Scientists have determined how the AIDS virus spreads through the body


26/04/2012

Researchers from Germany and Spain managed to figure out how immunodeficiency virus attacks the human body by solving one of the main mechanisms of its distribution, which in the future will develop new methods for the treatment of AIDS.

The group of experts led by Javier Martinez-Picado of the research center in Barcelona IrsiCaixa presented in an article published in the journal PLoS Biology, a detailed description of a previously unknown mechanism of penetration of science HIV-1 virus in one type of human immune cells - dendritic cells. These cells are of human mucous membranes, thus facing the first infection. They recognize pathogenic cells, and then transmit information to other types of immune cells - T-lymphocytes which are in turn run the full process of immune response.

The mechanism, which has long remained unknown, let the HIV virus introduced into dendritic cells, tricking them to later be distributed together with them through the lymphatic system. As a result, the virus begins to attack the T-lymphocytes, and this leads to a strong immune system damage and death in the case of human infection of non-hazardous infections.

The research team Martinez-Picado suspects that a key element, exciting dendritic cells, may be a particular type of lipid molecules or so-called gangliosides. These molecules are located in the cell membrane, and it is possible that the virus uses them to avoid detection by immune cells.

To confirm his suspicions, scientists have created artificial psevdovirusnye several types of particles, some of them had ganglioside molecules in the membrane, and the others were deprived of them. The experiment showed that the particles containing gangliosides, in its membrane possessed insights into dendritic cells.
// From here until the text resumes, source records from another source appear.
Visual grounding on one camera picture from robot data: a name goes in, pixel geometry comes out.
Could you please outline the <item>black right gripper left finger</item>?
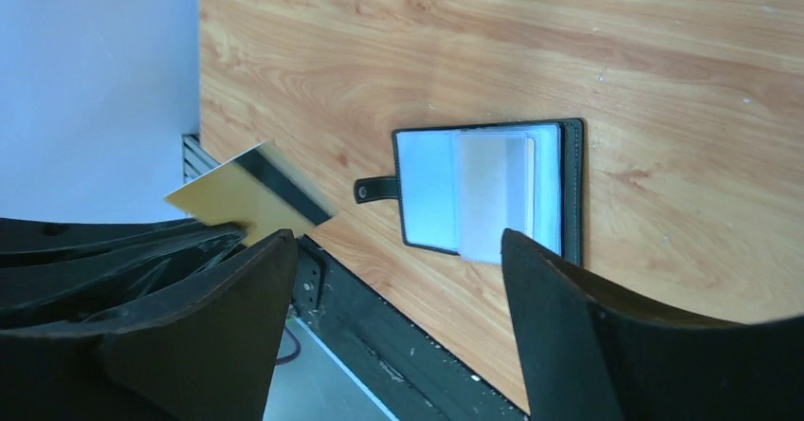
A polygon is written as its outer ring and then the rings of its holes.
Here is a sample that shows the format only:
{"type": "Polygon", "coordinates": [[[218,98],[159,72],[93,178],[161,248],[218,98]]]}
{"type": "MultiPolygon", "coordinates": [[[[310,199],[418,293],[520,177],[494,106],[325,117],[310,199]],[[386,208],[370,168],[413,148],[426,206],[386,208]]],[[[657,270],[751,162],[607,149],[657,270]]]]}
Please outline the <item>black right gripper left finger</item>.
{"type": "Polygon", "coordinates": [[[5,420],[259,420],[298,267],[290,231],[90,322],[1,327],[5,420]]]}

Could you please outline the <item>black leather card holder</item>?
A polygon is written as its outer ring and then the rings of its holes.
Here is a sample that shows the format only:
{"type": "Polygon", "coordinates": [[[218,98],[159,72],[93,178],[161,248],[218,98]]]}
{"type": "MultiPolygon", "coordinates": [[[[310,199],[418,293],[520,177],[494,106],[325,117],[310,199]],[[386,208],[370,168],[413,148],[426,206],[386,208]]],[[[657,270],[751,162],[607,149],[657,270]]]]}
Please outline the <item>black leather card holder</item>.
{"type": "Polygon", "coordinates": [[[395,173],[354,197],[397,201],[409,247],[497,265],[512,229],[580,265],[584,142],[581,118],[397,129],[395,173]]]}

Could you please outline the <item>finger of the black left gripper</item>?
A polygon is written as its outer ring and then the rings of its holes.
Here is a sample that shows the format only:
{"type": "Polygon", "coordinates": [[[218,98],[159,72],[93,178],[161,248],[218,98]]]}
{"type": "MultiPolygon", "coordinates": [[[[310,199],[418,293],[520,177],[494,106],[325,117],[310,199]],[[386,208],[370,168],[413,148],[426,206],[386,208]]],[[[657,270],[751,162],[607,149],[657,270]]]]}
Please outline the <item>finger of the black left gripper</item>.
{"type": "Polygon", "coordinates": [[[1,255],[1,327],[90,322],[220,263],[244,238],[234,226],[154,231],[1,255]]]}
{"type": "Polygon", "coordinates": [[[1,266],[47,265],[157,243],[206,228],[194,219],[145,224],[76,224],[1,220],[1,266]]]}

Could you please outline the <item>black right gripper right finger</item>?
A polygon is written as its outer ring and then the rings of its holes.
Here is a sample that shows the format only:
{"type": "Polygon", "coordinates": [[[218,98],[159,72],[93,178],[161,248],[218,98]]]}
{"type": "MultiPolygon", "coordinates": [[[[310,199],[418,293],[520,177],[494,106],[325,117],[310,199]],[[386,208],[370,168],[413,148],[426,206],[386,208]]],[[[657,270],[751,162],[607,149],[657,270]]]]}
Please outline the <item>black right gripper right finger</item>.
{"type": "Polygon", "coordinates": [[[502,274],[535,420],[799,420],[803,319],[720,320],[657,302],[524,234],[502,274]]]}

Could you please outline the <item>gold striped credit card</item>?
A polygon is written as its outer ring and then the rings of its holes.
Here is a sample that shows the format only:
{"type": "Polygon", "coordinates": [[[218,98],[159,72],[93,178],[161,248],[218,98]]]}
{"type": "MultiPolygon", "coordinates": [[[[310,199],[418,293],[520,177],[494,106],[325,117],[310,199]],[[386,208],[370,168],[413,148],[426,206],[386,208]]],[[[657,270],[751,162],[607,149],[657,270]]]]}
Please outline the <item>gold striped credit card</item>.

The researchers note that, despite the fact that the mechanism of "prevarication" by dendritic cells requires a series of further studies, the molecule gangliosides may well serve as an impetus to the creation of treatments for HIV infection in the future.
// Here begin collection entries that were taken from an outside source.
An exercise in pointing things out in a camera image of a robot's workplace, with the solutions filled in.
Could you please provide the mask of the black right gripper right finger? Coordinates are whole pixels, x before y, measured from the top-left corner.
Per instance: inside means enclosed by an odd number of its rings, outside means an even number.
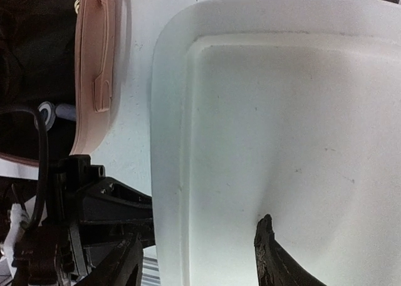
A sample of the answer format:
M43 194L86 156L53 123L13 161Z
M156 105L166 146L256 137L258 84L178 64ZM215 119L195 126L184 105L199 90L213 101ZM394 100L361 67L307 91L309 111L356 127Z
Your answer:
M266 214L258 221L254 237L258 284L316 285L324 283L307 272L275 239L273 221Z

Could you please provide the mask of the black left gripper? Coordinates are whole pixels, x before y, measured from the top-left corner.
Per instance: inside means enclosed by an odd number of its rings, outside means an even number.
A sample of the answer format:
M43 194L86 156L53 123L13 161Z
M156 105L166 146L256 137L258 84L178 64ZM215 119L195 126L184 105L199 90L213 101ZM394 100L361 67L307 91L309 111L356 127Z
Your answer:
M152 198L116 179L95 183L91 158L70 156L51 165L45 187L46 217L21 203L10 209L9 269L12 285L71 285L90 274L80 223L151 223Z

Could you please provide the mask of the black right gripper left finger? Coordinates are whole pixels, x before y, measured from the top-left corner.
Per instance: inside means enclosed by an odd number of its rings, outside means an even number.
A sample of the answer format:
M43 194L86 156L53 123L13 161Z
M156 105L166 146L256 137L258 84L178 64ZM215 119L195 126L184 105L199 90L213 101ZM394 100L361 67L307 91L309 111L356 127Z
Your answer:
M113 246L108 255L78 285L141 285L144 232L129 231L124 237L83 236L84 248Z

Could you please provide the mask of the white plastic storage bin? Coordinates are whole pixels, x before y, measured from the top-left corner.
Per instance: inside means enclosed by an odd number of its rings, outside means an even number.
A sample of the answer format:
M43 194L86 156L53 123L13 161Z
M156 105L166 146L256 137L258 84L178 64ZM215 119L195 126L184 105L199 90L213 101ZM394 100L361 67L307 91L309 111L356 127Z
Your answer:
M253 240L327 285L400 284L400 6L219 0L155 46L162 285L256 285Z

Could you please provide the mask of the beige hard-shell suitcase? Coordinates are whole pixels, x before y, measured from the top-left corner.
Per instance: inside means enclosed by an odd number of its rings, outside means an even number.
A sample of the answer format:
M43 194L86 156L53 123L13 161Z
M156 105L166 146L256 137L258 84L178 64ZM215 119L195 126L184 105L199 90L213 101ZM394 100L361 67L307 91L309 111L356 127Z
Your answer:
M1 107L44 101L76 107L56 117L49 158L92 153L117 108L117 0L1 0Z
Martinez-Picado said that while there is only so-called antiretroviral therapy, which helps to improve the quality of life of the patient, but does not cure it completely, because the body continues to develop the propagation of the virus.

"The mechanism of spread of HIV in the human body found by us will begin to develop drugs that in combination with antiretrovirals can finally beat the disease," - said in the conclusion of a scientist.

The researchers suggest that the development of a new drug will take about 10 to 15 years.